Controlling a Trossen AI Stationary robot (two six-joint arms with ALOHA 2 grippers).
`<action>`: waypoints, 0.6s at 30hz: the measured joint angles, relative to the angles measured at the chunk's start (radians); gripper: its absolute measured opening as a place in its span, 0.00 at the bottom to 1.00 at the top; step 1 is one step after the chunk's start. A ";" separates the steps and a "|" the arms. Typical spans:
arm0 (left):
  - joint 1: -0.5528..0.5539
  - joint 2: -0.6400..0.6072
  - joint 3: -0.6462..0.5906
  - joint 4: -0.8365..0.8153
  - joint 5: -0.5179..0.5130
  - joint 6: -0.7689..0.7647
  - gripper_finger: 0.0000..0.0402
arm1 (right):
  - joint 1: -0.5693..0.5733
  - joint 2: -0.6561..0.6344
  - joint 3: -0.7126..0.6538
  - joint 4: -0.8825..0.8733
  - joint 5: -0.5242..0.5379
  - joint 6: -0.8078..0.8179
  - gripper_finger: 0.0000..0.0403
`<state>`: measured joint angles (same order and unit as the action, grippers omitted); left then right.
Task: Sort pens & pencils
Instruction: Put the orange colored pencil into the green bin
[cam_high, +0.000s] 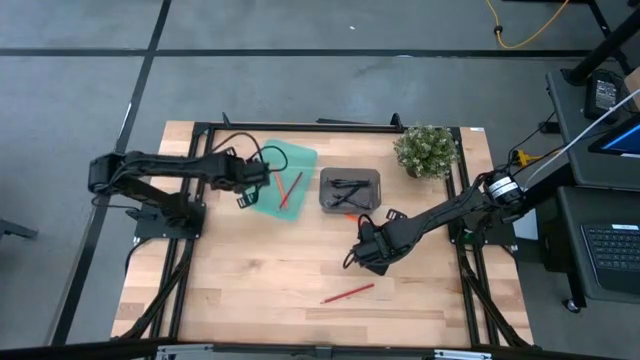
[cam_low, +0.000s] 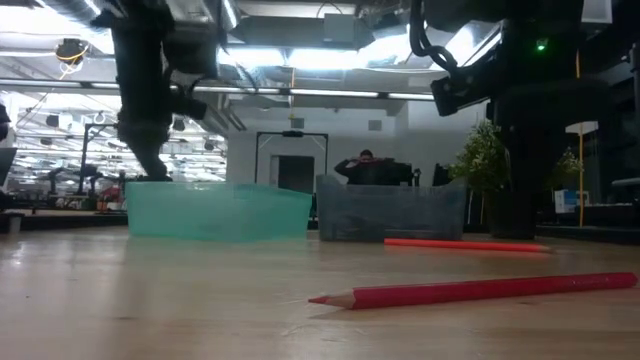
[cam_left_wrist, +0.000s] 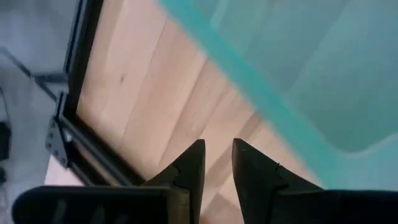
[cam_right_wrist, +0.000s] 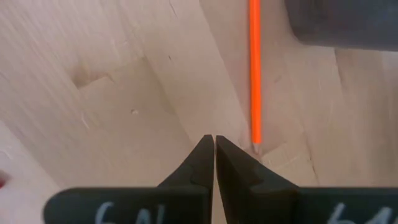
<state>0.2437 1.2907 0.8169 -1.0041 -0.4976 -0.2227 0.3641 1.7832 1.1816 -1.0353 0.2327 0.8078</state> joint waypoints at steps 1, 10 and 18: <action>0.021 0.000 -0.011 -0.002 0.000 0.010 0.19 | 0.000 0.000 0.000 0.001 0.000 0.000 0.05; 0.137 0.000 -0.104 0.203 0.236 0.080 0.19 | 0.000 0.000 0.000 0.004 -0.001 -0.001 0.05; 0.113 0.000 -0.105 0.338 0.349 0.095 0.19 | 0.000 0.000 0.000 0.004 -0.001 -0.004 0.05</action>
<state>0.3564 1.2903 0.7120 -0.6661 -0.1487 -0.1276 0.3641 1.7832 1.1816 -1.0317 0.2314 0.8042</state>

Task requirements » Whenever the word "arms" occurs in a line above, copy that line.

Completed exercise »
Controlling a Trossen AI Stationary robot (two six-joint arms with ALOHA 2 grippers).
`<action>`: waypoints, 0.6s at 30hz: the measured joint angles, relative to the angles measured at the chunk's start (radians); gripper: its absolute measured opening as a place in its span, 0.00 at the bottom to 1.00 at the top; step 1 is one step after the chunk's start. A ";" separates the steps and a "|" the arms. Typical spans:

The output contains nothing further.